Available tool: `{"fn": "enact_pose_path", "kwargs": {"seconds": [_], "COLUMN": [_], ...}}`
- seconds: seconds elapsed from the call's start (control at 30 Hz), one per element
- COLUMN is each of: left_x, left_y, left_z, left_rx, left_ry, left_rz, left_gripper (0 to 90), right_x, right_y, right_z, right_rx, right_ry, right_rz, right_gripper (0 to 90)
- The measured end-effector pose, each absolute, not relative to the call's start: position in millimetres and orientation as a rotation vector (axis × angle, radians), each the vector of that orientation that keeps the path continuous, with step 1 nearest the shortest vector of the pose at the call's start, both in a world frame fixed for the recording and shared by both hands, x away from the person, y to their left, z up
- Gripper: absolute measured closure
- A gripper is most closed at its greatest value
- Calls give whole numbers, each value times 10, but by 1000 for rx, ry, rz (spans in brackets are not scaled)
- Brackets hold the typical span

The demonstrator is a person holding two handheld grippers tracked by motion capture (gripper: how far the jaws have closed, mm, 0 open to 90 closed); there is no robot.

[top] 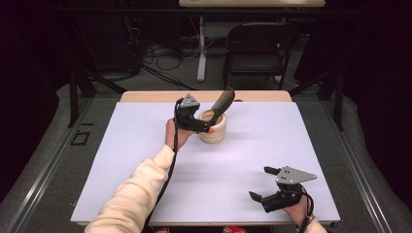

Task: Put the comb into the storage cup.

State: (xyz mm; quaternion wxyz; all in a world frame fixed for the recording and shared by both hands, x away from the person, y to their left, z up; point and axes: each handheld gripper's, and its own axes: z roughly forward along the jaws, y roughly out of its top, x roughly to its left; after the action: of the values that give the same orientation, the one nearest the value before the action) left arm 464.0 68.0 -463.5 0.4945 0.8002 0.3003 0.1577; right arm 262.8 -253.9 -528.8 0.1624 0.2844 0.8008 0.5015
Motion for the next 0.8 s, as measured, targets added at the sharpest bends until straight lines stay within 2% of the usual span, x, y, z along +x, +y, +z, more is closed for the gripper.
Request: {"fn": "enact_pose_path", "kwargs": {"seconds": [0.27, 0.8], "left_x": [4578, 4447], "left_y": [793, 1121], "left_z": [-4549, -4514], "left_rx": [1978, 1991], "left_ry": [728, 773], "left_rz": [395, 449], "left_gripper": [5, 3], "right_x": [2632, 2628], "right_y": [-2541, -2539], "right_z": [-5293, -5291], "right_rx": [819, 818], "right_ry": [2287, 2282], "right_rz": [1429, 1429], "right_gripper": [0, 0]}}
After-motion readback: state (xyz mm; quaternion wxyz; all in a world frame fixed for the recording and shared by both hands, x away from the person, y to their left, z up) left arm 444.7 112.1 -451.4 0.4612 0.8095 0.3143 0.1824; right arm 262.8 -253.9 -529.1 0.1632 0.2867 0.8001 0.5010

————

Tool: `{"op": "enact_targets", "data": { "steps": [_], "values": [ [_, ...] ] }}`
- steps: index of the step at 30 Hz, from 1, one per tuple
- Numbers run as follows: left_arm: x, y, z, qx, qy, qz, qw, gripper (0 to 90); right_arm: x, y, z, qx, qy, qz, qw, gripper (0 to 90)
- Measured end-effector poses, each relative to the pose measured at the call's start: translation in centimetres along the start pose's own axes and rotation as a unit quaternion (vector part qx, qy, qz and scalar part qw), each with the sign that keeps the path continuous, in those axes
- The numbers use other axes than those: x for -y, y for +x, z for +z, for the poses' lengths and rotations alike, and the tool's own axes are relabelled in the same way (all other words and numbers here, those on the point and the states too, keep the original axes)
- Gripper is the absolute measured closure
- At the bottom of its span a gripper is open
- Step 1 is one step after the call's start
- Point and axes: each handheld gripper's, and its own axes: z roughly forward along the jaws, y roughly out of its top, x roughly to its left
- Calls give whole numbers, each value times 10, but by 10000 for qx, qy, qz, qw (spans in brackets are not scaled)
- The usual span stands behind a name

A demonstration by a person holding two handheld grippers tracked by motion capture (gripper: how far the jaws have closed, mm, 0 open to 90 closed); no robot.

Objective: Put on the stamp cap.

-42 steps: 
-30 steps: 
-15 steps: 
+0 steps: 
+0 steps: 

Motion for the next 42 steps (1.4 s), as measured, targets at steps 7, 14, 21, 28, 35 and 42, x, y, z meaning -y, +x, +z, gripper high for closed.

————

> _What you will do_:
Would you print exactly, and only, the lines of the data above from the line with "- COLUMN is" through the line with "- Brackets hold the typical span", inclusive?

> _Written solution_:
- COLUMN is each of: left_x, left_y, left_z, left_rx, left_ry, left_rz, left_gripper (0 to 90), right_x, right_y, right_z, right_rx, right_ry, right_rz, right_gripper (0 to 90)
- The measured end-effector pose, each absolute, not relative to the call's start: position in millimetres and orientation as a rotation vector (axis × angle, radians), each the vector of that orientation that keeps the path continuous, with step 1 nearest the shortest vector of the pose at the call's start, both in a world frame fixed for the recording and shared by both hands, x away from the person, y to their left, z up
- Gripper: absolute measured closure
- A gripper is most closed at its greatest value
- Calls give whole numbers, each value times 10, but by 1000 for rx, ry, rz (spans in brackets are not scaled)
- Brackets hold the typical span

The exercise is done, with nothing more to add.